For years, the mutual commitment between Depeche Mode and their fans has been almost “religious”. Gahan has in the main, provided the voice to Martin Gore’s continuing themes of love, sex, and religion. Indeed, fans have often wondered whether Gore was writing for himself or for Gahan and it has always been an interesting aspect of the band’s dynamic
Gahan himself has often expressed that he considers himself a “spiritual” person, wanting to believe in some sort of higher, unseen force so it is easy to see why he finds working with English production duo, Soulsavers (Rich Machin and Ian Glover) creatively fulfilling. Since 2000, Soulsavers have kept eclectic-music fans happy by merging electronica with influences of rock, gospel, soul and country. Along the way, they called on the vocal talents of Mark Lanegan, Jason Pierce and Will Oldham. Then in 2009, they were hand –picked to support Depeche Mode during the European leg of the “Tour Of The Universe”. From this, discussions started between Machin and Gahan to work together and their first collaborative album, The Light The Dead See was released in 2012 and was well received critically.
Angels And Ghosts, released today on Columbia Records is the band’s fifth album and their second collaboration with Gahan, this time released under the moniker Dave Gahan & Soulsavers. The album continues with the gospel sound, with Gahan’s baritone lament a perfect companion. Gahan sounds emotionally powerful and drives the album forward over a cinematic sounding landscape of well-crafted instrumentation. Shine sets the tone from the start with its opening noisy guitar riff and bluesy, dusty thumping drumbeat. It is one of the album’s more uplifting tracks and has more than a hint of a spaghetti western feel about it as Gahan sings “Light, there’s light here, and it shines on you”.
You Owe Me maintains a shuffling beat throughout and Gahan plays the accusatory crooner nicely. Gospel singers enhance the song and sweeping strings and organs further add to the spiritual mix. Tempted is an album highlight with a snaky guitar, great gospel harmonising and a catchy bluesy chorus “I can’t see, what you want from me”. All Of This And Nothing is the lead single and its clear why this has been chosen. It seems to reflect how Gahan sees himself at this stage in his career and is a slick and brooding rock song.

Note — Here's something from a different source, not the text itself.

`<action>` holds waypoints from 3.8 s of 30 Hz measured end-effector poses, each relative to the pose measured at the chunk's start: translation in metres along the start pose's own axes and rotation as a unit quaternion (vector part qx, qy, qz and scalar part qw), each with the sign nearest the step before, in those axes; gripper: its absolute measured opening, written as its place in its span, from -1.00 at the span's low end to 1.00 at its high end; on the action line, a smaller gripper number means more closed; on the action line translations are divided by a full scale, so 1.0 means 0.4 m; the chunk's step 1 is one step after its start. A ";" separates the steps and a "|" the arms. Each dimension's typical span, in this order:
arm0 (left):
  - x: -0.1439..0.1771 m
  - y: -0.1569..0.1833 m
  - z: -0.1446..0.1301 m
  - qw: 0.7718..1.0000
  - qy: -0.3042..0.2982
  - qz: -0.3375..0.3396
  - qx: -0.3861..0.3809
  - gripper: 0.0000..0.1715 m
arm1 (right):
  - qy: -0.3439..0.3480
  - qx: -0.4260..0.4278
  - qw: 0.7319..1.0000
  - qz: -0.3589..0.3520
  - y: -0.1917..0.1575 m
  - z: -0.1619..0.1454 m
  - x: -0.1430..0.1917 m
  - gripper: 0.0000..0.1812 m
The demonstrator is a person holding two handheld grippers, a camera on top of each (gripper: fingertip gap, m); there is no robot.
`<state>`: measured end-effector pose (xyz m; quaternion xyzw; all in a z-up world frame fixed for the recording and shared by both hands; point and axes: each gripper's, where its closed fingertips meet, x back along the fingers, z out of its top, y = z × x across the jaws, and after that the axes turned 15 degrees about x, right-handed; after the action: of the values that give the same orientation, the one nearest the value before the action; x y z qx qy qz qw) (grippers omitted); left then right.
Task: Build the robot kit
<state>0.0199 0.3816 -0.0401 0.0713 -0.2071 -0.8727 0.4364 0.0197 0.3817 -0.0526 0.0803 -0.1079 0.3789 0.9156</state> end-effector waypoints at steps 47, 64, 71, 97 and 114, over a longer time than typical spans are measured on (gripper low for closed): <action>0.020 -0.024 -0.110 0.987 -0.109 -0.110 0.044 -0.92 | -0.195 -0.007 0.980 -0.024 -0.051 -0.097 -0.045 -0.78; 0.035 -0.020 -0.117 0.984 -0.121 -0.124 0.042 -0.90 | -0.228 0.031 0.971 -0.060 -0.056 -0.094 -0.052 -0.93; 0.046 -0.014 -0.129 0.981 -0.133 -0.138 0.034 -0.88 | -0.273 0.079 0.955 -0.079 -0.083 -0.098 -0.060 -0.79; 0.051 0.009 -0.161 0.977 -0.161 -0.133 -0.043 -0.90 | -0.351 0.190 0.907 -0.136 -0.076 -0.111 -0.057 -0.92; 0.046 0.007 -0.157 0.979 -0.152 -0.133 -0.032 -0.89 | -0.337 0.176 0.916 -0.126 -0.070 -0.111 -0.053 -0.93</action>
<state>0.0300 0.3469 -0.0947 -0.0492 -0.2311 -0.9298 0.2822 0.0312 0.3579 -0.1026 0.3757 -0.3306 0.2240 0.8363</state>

The best songs are those where the tempo is slowed right down, a prime example being One Thing where Gahan is accompanied by a solitary piano, soothing strings and sombre cello and it is beautiful in its simplicity. It’s not every day you hear Gahan ask his lover in the song to “lay down next to me, we can watch those tasteless shows on our TV”. The cinematic Lately is a further example of the sparse atmosphere that Soulsavers are adept at creating, the power comes from the space between the notes. The ever present gospel joins Gahan in helping the listener to sail away on a wave of beautifully arranged strings.
Gahan laments and praises by equal measure throughout the album, underlining the Angels and Ghosts theme behind this piece of work. He sounds strong and confident.
The fact that the album is only made up of nine songs works in its favour, as the recipe of brooding ballad could become over-worked. Gahan’s lyrics aren’t the most complex but this piece of work is more about the combined feelings and atmospheres his voice and Soulsavers create. Angels and Ghosts is to be listened late at night, in the dark and alone and is a worthy reminder of why Soulsavers’ atmospheric hymns work so well and have earned spots in film and television scores.
To fully showcase the live nature of the album, Dave Gahan and Soulsavers will bring the project to life in a series of special shows in intimate venues across the US and Europe and with a 10 piece orchestra present, it promises to be an evening good for the soul.